Please return all of the records that follow, exactly as written.
(Beginning of AVAILABLE RECORDS)
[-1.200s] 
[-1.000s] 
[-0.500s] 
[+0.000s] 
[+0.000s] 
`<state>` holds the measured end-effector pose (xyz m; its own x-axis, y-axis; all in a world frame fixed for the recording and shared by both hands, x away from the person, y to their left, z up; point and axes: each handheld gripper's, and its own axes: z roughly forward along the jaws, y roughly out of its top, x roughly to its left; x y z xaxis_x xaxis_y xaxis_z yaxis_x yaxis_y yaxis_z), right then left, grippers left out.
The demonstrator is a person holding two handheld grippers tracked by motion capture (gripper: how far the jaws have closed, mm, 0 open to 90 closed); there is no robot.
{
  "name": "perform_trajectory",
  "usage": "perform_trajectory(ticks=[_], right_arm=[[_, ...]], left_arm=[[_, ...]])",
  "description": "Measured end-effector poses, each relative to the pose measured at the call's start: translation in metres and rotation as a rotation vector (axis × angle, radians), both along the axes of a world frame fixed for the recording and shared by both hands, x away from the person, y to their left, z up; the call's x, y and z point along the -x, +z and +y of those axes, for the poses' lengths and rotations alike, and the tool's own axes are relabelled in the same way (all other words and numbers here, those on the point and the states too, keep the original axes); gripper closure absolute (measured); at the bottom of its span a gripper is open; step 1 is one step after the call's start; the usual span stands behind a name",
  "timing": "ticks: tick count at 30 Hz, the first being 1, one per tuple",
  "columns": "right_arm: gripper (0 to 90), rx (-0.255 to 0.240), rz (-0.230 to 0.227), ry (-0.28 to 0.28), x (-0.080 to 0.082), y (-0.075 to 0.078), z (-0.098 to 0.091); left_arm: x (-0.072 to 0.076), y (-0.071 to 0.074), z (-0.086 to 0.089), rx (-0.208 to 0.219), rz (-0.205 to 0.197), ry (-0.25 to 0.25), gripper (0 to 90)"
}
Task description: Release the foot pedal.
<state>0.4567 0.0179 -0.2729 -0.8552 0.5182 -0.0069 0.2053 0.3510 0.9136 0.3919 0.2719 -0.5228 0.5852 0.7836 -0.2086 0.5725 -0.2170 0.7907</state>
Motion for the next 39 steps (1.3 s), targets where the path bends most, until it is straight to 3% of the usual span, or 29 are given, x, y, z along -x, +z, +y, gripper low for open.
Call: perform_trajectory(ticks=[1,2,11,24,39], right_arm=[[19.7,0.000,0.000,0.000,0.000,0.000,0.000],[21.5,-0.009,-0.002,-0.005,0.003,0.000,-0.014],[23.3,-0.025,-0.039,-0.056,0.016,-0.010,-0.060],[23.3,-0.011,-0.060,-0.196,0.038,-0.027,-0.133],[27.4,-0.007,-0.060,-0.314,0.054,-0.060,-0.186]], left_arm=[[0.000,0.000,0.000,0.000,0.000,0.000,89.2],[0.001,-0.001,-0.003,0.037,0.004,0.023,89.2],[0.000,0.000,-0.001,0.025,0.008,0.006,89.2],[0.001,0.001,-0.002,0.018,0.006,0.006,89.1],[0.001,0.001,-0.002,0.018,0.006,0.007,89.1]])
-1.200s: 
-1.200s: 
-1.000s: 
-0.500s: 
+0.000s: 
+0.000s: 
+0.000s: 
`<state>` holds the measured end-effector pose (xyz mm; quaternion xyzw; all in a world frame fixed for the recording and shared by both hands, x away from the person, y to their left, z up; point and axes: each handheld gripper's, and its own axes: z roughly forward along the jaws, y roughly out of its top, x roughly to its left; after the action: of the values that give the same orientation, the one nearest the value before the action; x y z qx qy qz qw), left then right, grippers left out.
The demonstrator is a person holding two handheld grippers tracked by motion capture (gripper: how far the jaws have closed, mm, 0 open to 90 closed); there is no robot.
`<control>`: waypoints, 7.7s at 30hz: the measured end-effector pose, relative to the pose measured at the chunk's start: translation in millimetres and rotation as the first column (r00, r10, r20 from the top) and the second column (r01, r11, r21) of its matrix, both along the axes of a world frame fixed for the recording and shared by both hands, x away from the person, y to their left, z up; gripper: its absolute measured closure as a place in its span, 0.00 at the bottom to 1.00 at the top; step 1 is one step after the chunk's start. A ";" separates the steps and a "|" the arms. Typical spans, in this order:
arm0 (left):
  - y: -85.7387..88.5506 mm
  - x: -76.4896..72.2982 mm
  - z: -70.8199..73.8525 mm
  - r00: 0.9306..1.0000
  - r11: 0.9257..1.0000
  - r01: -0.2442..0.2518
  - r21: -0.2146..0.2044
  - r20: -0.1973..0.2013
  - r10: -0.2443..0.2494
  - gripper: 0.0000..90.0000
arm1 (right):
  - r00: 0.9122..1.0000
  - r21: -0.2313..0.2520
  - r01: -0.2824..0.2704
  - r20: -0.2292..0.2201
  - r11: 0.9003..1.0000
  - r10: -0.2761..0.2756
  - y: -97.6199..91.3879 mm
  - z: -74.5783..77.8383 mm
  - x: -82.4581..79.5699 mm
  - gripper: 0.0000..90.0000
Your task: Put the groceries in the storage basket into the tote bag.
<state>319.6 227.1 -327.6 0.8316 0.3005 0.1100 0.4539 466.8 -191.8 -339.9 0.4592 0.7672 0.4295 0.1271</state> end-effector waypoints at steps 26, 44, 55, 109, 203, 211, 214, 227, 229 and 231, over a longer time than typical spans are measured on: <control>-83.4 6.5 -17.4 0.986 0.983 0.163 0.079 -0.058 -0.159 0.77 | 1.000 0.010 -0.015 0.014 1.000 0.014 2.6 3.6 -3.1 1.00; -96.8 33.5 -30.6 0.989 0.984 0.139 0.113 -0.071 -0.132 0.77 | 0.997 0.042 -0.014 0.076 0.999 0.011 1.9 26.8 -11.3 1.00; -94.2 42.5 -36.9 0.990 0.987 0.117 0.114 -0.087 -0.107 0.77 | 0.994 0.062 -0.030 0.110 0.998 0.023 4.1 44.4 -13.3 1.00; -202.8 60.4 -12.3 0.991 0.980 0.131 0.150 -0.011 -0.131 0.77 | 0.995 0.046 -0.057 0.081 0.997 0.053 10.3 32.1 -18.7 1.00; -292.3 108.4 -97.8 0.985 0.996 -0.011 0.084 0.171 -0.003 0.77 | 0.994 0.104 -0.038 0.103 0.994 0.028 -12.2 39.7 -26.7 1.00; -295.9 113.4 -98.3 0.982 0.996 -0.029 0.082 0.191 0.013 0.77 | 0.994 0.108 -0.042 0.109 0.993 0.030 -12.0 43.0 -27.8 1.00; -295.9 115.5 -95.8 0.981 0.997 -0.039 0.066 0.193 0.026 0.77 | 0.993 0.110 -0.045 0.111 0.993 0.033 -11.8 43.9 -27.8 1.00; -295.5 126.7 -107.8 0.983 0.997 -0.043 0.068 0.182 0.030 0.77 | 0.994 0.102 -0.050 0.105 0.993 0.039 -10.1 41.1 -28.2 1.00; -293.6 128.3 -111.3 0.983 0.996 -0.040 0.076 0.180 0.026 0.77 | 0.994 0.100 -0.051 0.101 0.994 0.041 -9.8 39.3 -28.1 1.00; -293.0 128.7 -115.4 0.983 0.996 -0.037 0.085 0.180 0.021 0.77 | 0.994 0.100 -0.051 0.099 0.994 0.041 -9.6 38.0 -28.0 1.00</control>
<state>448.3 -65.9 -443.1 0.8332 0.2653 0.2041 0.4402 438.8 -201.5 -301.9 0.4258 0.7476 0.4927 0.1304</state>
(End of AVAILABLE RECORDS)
- _FINAL ANSWER_
[-1.200s] 
[-1.000s] 
[-0.500s] 
[+0.000s] 
[+0.000s] 
`<state>` holds the measured end-effector pose (xyz m; its own x-axis, y-axis; all in a world frame fixed for the recording and shared by both hands, x away from the person, y to their left, z up; point and axes: each handheld gripper's, and its own axes: z roughly forward along the jaws, y roughly out of its top, x roughly to its left; x y z xaxis_x xaxis_y xaxis_z yaxis_x yaxis_y yaxis_z), right then left, grippers left out.
The demonstrator is a person holding two handheld grippers tracked by motion capture (gripper: how far the jaws have closed, mm, 0 open to 90 closed); there is no robot.
{
  "name": "perform_trajectory",
  "usage": "perform_trajectory(ticks=[_], right_arm=[[_, ...]], left_arm=[[_, ...]])",
  "description": "Measured end-effector poses, each relative to the pose measured at the call's start: translation in metres and rotation as a rotation vector (axis × angle, radians), both along the axes of a world frame fixed for the recording and shared by both hands, x away from the person, y to their left, z up; the call's x, y and z point along the -x, +z and +y of those axes, for the poses' lengths and rotations alike, and the tool's own axes are relabelled in the same way (all other words and numbers here, those on the point and the states too, keep the original axes); gripper closure absolute (measured); at the bottom of its span a gripper is open; step 1 is one step after the call's start; the usual span stands behind a name",
  "timing": "ticks: tick count at 30 Hz, the first being 1, one per tuple",
  "columns": "right_arm: gripper (0 to 90), rx (-0.255 to 0.240), rz (-0.230 to 0.227), ry (-0.28 to 0.28), x (-0.080 to 0.082), y (-0.075 to 0.078), z (-0.098 to 0.091); left_arm: x (-0.072 to 0.076), y (-0.071 to 0.074), z (-0.086 to 0.089), rx (-0.208 to 0.219), rz (-0.205 to 0.197), ry (-0.25 to 0.25), gripper (0 to 90)"
}
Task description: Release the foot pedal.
<state>0.4567 0.0179 -0.2729 -0.8552 0.5182 -0.0069 0.2053 0.3510 0.9136 0.3919 0.2719 -0.5228 0.5852 0.7836 -0.2086 0.5725 -0.2170 0.7907</state>
Motion for the next 39 steps (1.3 s), targets where the path bends most, until it is straight to 3% of the usual span, or 29 are given, x, y, z along -x, +z, +y, gripper low for open.
Call: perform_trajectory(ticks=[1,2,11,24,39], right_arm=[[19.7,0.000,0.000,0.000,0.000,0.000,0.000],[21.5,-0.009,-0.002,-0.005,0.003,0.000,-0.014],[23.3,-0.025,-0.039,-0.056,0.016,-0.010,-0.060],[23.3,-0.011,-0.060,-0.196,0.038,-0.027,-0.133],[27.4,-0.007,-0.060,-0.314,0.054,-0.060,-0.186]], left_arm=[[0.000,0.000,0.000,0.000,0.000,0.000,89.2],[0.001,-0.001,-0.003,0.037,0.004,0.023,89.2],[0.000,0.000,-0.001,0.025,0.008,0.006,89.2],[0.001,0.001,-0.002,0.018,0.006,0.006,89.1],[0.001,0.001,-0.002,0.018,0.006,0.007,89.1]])
-1.200s: 
-1.200s: 
-1.000s: 
-0.500s: 
+0.000s: 
+0.000s: 
+0.000s: 
`<state>` holds the measured end-effector pose (xyz mm; quaternion xyzw; all in a world frame fixed for the recording and shared by both hands, x away from the person, y to their left, z up; point and axes: each handheld gripper's, and its own axes: z roughly forward along the jaws, y roughly out of its top, x roughly to its left; after the action: of the values that give the same orientation, the one nearest the value before the action; x y z qx qy qz qw), left then right, grippers left out.
The demonstrator is a person holding two handheld grippers tracked by motion capture (gripper: how far the jaws have closed, mm, 0 open to 90 closed); there is no robot.
`<control>`: waypoints, 7.7s at 30hz: the measured end-effector pose, relative to the pose measured at the chunk's start: translation in millimetres and rotation as the first column (r00, r10, r20 from the top) and the second column (r01, r11, r21) of its matrix, both along the axes of a world frame fixed for the recording and shared by both hands, x away from the person, y to their left, z up; gripper: its absolute measured closure as a place in its span, 0.00 at the bottom to 1.00 at the top; step 1 is one step after the chunk's start. A ";" separates the steps and a "|" the arms. Typical spans, in this order:
arm0 (left):
  - y: -85.7387..88.5506 mm
  - x: -76.4896..72.2982 mm
  - z: -70.8199..73.8525 mm
  - r00: 0.9306..1.0000
  - r11: 0.9257..1.0000
  - r01: -0.2442..0.2518
  - r21: -0.2146..0.2044
  - r20: -0.1973..0.2013
  - r10: -0.2443..0.2494
  - gripper: 0.0000..90.0000
arm1 (right):
  - r00: 0.9122..1.0000
  - r21: -0.2313..0.2520
  - r01: -0.2824..0.2704
  - r20: -0.2292..0.2201
  - r11: 0.9003..1.0000
  - r10: -0.2761..0.2756
  - y: -97.6199..91.3879 mm
  - z: -74.5783..77.8383 mm
  - x: -82.4581..79.5699 mm
  - gripper: 0.0000..90.0000
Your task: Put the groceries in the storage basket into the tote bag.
<state>319.6 227.1 -327.6 0.8316 0.3005 0.1100 0.4539 466.8 -191.8 -339.9 0.4592 0.7672 0.4295 0.1271</state> end-effector waypoints at steps 26, 44, 55, 109, 203, 211, 214, 227, 229 and 231, over a longer time than typical spans are measured on: <control>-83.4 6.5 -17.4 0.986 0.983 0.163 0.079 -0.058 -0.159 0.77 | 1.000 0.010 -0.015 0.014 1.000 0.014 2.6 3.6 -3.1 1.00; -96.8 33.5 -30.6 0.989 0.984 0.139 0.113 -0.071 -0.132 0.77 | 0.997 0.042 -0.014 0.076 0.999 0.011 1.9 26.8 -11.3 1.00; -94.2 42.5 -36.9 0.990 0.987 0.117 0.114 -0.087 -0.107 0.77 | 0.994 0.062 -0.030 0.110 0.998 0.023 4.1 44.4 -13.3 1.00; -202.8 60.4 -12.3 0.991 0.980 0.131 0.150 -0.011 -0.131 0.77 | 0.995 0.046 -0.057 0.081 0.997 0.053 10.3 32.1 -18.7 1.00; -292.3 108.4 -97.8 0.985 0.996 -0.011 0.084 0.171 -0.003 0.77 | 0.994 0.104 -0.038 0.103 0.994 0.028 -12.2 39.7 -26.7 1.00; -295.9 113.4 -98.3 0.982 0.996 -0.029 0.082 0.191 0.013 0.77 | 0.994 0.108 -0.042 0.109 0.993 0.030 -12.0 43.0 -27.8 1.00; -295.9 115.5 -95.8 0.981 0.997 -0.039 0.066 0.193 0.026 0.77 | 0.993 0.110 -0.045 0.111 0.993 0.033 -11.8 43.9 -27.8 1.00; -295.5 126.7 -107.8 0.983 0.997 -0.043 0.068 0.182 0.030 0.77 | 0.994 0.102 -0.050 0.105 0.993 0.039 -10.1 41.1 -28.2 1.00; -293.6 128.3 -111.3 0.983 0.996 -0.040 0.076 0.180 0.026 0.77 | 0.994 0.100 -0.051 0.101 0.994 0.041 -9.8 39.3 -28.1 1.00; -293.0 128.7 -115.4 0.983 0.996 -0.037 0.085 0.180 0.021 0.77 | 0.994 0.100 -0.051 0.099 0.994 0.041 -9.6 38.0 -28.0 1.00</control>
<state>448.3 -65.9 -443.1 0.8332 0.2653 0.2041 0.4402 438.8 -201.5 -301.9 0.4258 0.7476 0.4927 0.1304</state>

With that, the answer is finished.